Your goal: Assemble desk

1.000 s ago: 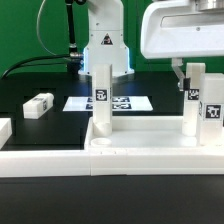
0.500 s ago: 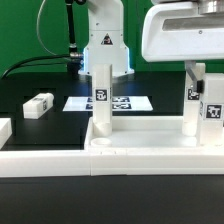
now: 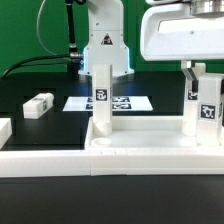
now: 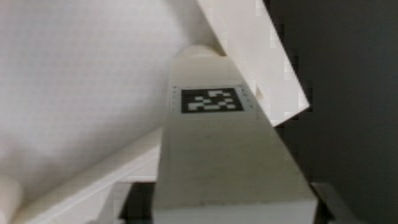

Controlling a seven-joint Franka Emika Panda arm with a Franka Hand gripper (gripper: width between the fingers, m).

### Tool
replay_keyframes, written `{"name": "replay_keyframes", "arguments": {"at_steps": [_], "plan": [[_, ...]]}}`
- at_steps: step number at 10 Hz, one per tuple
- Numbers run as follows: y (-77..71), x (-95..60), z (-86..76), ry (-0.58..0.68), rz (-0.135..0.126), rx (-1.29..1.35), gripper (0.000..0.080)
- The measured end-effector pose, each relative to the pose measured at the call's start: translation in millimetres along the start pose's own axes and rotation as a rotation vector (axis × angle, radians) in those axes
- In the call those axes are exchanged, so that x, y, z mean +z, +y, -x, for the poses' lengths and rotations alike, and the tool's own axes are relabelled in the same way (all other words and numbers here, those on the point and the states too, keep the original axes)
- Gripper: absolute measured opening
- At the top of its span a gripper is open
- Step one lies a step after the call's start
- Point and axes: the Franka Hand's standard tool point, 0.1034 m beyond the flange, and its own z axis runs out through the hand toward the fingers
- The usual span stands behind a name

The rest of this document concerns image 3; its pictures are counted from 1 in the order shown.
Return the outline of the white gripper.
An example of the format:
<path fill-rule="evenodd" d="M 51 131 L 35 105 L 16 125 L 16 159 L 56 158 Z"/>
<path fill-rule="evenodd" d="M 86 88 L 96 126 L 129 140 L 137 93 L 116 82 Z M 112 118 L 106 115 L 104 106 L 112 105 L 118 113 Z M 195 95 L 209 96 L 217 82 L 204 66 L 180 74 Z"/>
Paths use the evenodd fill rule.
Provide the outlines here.
<path fill-rule="evenodd" d="M 187 3 L 151 7 L 142 18 L 140 52 L 146 61 L 182 60 L 186 92 L 197 92 L 191 60 L 224 59 L 224 13 L 193 16 Z"/>

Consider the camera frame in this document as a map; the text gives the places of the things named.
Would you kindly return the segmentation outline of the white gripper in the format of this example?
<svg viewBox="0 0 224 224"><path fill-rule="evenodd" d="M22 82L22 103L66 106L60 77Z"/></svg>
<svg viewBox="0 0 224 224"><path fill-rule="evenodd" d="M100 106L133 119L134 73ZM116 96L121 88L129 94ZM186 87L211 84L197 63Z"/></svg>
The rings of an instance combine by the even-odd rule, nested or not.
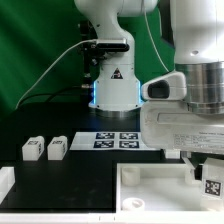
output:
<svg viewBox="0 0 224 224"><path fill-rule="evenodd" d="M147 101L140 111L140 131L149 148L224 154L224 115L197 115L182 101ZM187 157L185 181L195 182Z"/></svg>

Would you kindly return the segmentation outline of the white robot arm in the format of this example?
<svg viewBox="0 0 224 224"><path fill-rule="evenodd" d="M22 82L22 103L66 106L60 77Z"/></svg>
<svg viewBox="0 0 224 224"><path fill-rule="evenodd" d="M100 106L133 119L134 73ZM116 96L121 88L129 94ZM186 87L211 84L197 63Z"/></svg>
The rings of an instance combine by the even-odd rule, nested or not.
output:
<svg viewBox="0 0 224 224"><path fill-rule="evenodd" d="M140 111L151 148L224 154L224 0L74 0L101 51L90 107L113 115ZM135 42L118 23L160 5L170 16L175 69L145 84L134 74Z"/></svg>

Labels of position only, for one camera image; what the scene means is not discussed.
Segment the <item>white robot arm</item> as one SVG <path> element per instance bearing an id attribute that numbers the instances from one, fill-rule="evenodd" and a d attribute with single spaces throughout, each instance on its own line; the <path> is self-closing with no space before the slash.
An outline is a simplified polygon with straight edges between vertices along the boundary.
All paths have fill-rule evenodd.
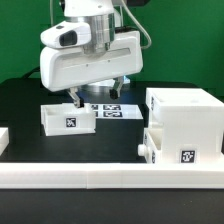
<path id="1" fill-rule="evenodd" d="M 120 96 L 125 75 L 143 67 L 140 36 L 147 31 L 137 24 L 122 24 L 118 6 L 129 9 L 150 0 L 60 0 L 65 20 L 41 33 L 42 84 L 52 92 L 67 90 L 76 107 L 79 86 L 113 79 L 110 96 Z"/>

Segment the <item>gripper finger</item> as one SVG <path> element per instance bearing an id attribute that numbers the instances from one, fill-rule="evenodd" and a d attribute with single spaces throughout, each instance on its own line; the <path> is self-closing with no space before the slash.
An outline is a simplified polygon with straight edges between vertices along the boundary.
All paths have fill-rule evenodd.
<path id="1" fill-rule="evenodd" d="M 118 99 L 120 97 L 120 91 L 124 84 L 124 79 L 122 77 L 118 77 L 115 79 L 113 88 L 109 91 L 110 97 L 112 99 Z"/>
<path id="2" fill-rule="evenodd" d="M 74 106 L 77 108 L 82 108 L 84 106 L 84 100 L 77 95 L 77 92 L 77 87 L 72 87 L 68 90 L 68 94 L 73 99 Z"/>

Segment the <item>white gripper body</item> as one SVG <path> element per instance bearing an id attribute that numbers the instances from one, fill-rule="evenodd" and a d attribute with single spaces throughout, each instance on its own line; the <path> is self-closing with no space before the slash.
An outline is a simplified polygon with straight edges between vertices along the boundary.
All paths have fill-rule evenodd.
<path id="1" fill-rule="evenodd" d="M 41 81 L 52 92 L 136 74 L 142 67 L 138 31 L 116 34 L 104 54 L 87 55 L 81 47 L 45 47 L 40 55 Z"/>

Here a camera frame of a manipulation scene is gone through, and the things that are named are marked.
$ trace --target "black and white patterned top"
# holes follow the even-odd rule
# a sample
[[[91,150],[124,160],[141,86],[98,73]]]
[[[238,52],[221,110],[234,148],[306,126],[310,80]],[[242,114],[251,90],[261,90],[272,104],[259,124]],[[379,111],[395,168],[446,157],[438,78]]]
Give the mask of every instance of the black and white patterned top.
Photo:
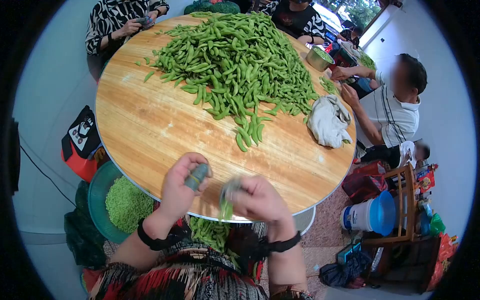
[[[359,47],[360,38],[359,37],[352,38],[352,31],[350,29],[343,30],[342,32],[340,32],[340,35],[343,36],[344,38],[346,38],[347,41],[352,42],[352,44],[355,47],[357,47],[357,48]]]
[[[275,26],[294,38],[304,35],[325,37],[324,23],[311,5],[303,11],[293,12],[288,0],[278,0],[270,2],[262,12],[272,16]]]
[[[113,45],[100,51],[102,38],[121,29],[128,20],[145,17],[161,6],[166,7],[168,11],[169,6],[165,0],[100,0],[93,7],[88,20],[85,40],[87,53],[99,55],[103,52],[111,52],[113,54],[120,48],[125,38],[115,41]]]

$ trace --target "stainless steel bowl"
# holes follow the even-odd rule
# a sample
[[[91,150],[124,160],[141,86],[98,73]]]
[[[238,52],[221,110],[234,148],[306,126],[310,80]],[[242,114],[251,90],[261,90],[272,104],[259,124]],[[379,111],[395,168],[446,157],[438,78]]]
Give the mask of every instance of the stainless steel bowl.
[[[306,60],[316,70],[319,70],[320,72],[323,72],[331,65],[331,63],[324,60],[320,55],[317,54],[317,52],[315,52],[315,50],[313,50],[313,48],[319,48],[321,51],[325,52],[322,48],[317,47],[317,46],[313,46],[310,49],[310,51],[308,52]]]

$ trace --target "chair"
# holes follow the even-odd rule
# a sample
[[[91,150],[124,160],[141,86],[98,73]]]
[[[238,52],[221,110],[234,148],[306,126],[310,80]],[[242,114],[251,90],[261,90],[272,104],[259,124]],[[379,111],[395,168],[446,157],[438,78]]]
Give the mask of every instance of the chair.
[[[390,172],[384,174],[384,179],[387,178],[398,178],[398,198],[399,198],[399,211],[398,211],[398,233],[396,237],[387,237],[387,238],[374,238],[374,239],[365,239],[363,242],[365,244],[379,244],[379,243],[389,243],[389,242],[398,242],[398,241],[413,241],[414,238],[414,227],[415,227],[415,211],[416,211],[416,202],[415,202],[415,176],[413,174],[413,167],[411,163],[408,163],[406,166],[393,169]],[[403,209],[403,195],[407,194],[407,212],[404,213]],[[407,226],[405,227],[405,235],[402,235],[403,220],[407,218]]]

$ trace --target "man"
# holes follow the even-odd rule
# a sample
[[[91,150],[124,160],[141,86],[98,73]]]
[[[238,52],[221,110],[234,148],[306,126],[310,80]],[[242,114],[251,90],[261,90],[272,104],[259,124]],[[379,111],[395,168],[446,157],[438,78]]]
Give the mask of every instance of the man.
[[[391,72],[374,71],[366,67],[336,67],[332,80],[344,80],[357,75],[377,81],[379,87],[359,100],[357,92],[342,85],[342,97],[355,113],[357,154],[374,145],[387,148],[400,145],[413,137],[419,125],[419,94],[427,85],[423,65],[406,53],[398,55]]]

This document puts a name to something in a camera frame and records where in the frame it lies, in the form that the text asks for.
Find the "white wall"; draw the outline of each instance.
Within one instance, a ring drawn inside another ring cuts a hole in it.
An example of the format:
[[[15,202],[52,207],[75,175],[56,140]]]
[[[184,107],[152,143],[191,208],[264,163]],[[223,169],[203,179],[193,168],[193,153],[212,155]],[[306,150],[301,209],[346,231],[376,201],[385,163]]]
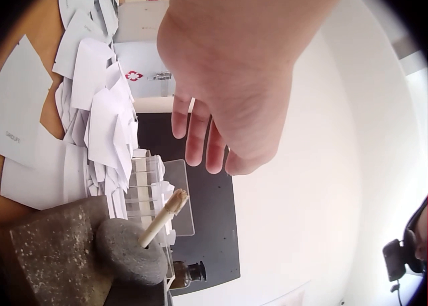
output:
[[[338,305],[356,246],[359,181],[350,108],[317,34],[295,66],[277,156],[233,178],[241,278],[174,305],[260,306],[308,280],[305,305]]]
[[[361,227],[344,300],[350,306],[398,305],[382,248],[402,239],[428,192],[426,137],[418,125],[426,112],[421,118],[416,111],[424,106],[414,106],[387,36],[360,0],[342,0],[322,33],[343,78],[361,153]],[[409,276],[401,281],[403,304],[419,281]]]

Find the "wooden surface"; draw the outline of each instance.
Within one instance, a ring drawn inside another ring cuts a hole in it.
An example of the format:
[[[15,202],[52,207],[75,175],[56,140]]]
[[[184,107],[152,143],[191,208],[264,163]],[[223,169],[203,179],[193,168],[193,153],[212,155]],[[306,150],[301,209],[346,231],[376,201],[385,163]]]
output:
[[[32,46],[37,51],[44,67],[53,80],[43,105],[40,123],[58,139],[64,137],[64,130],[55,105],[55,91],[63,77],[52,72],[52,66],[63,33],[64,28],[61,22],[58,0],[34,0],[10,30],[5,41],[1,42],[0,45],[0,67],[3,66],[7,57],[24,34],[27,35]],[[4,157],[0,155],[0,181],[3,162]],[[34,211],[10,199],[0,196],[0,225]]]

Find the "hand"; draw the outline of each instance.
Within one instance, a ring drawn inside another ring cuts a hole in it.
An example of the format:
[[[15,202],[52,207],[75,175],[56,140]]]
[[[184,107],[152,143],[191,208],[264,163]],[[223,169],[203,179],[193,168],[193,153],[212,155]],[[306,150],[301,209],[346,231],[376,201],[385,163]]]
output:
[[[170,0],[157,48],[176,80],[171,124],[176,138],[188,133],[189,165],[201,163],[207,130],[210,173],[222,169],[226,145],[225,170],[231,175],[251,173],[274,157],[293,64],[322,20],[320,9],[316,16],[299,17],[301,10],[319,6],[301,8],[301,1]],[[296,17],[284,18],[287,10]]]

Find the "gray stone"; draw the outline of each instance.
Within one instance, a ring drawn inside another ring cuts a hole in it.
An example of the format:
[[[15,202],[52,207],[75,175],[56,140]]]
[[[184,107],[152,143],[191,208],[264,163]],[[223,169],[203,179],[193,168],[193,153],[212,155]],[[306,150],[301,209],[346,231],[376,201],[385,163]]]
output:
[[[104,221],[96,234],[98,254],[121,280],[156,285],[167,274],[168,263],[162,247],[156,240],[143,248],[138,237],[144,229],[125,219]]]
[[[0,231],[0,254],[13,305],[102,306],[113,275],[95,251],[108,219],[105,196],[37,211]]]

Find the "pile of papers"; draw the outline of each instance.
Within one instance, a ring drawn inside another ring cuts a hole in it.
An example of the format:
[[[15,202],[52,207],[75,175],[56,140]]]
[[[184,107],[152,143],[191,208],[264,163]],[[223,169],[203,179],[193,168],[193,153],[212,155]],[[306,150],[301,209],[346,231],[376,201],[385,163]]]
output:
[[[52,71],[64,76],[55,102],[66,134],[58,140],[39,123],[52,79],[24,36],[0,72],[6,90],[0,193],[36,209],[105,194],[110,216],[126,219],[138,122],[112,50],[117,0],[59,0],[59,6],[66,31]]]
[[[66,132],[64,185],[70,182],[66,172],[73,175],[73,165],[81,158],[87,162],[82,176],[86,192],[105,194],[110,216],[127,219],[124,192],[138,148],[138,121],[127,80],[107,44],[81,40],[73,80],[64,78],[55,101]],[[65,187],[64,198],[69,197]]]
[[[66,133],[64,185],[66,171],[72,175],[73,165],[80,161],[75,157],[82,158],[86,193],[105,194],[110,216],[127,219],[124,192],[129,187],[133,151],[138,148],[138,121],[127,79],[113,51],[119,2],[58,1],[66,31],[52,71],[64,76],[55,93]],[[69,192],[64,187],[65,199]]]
========
Find the string "space" in the entries above and return each line that holds it.

- Task solution
Segment the <item>white robot arm</item> as one SVG <path> element per instance bearing an id attribute that numbers the instances from one, fill-rule="evenodd" and a d attribute with single spaces throughout, each instance on its own line; the <path> is self-closing with no space before the slash.
Segment the <item>gripper finger</item> as one SVG <path> element per instance bearing an id attribute that numbers the instances from one, fill-rule="evenodd" and a d attribute with single spaces throughout, each instance on its own line; the <path> is self-closing with no space before the slash.
Segment the <item>white gripper body</item> as one SVG <path> element per instance bearing an id attribute that numbers the instances from one, fill-rule="evenodd" and a d attribute with single spaces throughout, each instance on its own line; the <path> is self-closing with no space before the slash.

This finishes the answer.